Exercise details –
What you return must be the exact lines of the material below, from the first through the one that has "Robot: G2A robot", with no pictures and, please, nothing else.

Dataset section –
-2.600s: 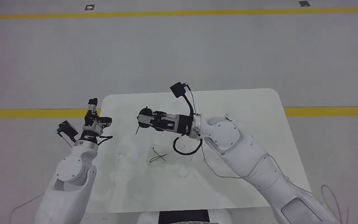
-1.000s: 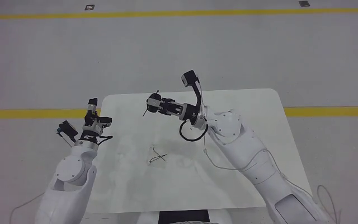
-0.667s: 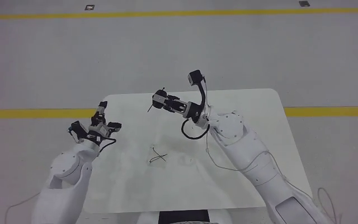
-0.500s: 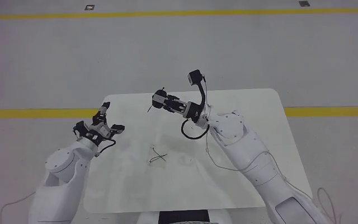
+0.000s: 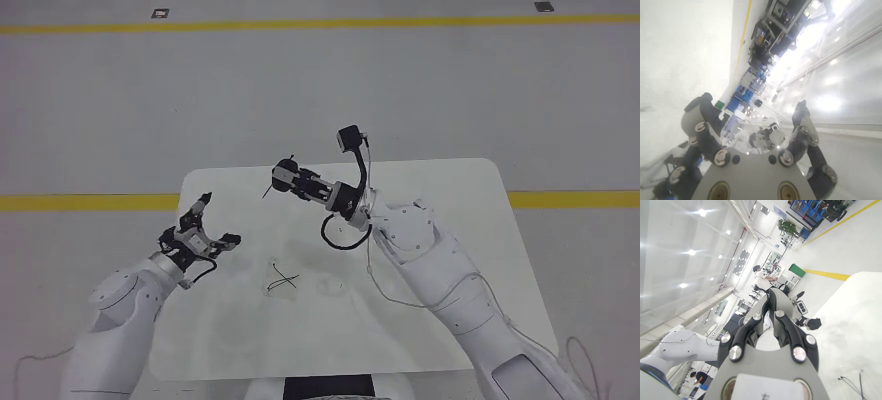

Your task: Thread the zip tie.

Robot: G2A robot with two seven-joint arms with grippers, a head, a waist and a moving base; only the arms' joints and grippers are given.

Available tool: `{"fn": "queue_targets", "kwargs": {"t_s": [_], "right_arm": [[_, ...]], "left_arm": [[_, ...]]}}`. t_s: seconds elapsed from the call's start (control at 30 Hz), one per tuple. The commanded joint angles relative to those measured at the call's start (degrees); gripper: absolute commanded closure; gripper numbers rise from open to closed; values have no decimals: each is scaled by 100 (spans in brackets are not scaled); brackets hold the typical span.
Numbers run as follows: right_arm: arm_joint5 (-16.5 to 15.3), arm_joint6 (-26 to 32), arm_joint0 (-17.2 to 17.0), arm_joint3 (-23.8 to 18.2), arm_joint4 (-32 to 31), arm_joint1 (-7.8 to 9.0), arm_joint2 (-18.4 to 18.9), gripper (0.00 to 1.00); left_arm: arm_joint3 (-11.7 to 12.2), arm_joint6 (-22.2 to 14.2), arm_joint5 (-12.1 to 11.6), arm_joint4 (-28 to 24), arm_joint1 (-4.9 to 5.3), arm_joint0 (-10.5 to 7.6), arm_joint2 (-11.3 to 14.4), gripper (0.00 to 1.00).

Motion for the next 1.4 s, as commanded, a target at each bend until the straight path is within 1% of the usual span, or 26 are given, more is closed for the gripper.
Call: {"fn": "queue_targets", "kwargs": {"t_s": [0.0, 0.03, 0.1, 0.13, 0.2, 0.23, 0.3, 0.33, 0.37, 0.4, 0.5, 0.57, 0.6, 0.83, 0.9, 0.93, 0.97, 1.03, 1.1, 1.17, 1.3, 1.37], "right_arm": [[0, -88, 5, -12, -92, -6, 13, 100], [0, -148, 9, -37, -166, -9, 22, 100], [0, -226, -2, -69, -239, -12, 35, 100], [0, -277, -9, -101, -294, -13, 38, 100], [0, -334, -22, -150, -340, -16, 35, 100], [0, -370, -24, -174, -413, -15, 29, 100], [0, -418, -26, -197, -517, -15, -5, 100], [0, -448, -25, -200, -557, -15, -23, 100], [0, -479, -20, -185, -613, -14, -53, 100], [0, -494, -12, -162, -650, -12, -77, 100], [0, -494, -12, -162, -650, -12, -77, 100], [0, -494, -12, -162, -650, -12, -77, 100], [0, -494, -12, -162, -650, -12, -77, 100], [0, -494, -12, -162, -650, -12, -77, 100], [0, -494, -12, -162, -650, -12, -77, 100], [0, -612, -21, -224, -1028, 0, -71, 100], [0, -665, -41, -240, -1136, 1, -81, 100], [0, -836, -87, -308, -1248, -4, -103, 100], [0, -1020, -87, -369, -1490, -1, -116, 100], [0, -1177, -97, -398, -1675, 3, -163, 100], [0, -1529, -86, -425, -1996, 26, -256, 100], [0, -1681, -72, -411, -2138, 45, -306, 100]], "left_arm": [[226, -196, 1, -596, 156, -73, 204, 0], [336, -285, 1, -988, 261, -136, 344, 0], [486, -358, 1, -1541, 445, -242, 577, 0], [549, -402, 1, -1917, 577, -314, 744, 0], [618, -499, 1, -2502, 791, -420, 1030, 0], [642, -497, 1, -2805, 946, -508, 1199, 0], [648, -501, 1, -3253, 1179, -633, 1460, 0], [651, -463, 1, -3418, 1296, -700, 1569, 0], [643, -425, 1, -3537, 1443, -783, 1698, 0], [658, -426, 1, -3537, 1537, -834, 1761, 0], [698, -604, 1, -3537, 1760, -922, 1931, 0], [705, -774, 1, -3537, 1857, -959, 1990, 0], [708, -794, 1, -3537, 1873, -967, 1995, 0], [708, -794, 1, -3537, 1873, -967, 1995, 0], [710, -752, 1, -3537, 1844, -969, 1999, 0], [728, -805, 1, -3537, 1798, -959, 2018, 0], [741, -883, 1, -3537, 1776, -948, 2036, 0], [820, -1173, 1, -3537, 1708, -921, 2112, 0], [912, -1526, 1, -3537, 1649, -915, 2239, 0], [1056, -1907, 1, -3537, 1603, -937, 2363, 0], [1361, -2440, 1, -3537, 1542, -1071, 2544, 0], [1469, -2693, 1, -3537, 1520, -1125, 2636, 0]]}}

Solution to this exercise –
-2.600s: 
-1.000s: 
-0.667s: 
-0.500s: 
+0.000s: 

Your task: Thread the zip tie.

Robot: G2A robot with two seven-joint arms with grippers, a head, a waist and a moving base; only the arms' joints and grippers are given.

That completes the answer to this exercise.